- _WORK ITEM_: Search the listing below for the string "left" and copy every line where it occurs.

__________

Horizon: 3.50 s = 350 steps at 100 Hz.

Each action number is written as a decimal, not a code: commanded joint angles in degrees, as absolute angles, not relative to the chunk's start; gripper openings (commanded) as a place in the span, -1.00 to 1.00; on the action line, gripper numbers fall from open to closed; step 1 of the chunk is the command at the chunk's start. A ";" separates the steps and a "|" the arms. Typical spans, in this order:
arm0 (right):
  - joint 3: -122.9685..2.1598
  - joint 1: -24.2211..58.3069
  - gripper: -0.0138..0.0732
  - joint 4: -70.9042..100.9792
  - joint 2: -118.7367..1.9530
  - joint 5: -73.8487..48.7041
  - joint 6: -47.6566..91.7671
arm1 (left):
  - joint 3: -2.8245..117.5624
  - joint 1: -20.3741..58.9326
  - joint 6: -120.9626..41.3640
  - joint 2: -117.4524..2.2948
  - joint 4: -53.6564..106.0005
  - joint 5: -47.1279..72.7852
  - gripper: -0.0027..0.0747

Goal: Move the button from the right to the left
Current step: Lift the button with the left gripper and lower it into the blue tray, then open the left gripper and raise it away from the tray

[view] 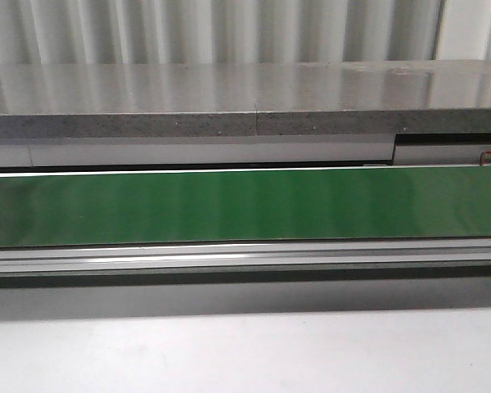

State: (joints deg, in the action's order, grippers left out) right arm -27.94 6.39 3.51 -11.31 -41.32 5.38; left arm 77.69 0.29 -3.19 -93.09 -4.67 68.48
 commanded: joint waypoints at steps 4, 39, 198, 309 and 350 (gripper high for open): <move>-29.19 6.46 -0.83 3.44 -11.90 -36.96 5.77 | 79.32 -4.10 -8.88 -90.43 -6.75 68.01 -0.98; -29.19 6.46 -0.83 3.44 -11.90 -36.96 5.77 | 79.32 -12.94 -9.22 -90.79 -14.45 65.30 -0.98; -29.19 6.46 -0.83 3.44 -11.90 -36.96 5.77 | 79.32 -15.64 -9.33 -105.45 -20.39 57.69 0.21; -29.19 6.46 -0.83 3.44 -11.90 -36.96 5.77 | 51.03 -2.63 -9.35 -62.47 4.71 30.01 -0.98; -29.19 6.46 -0.83 3.44 -11.90 -36.96 5.77 | 36.45 10.90 -9.35 -44.46 4.71 19.53 -0.98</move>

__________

- _ANSWER TO THIS PROBLEM_:
arm1 (left):
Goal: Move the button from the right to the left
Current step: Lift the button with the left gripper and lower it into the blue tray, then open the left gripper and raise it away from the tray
State: (joints deg, in the action's order, grippers left out) right arm -27.94 6.39 3.51 -11.31 -41.32 5.38; left arm 77.69 0.29 -3.19 -93.09 -4.67 68.48

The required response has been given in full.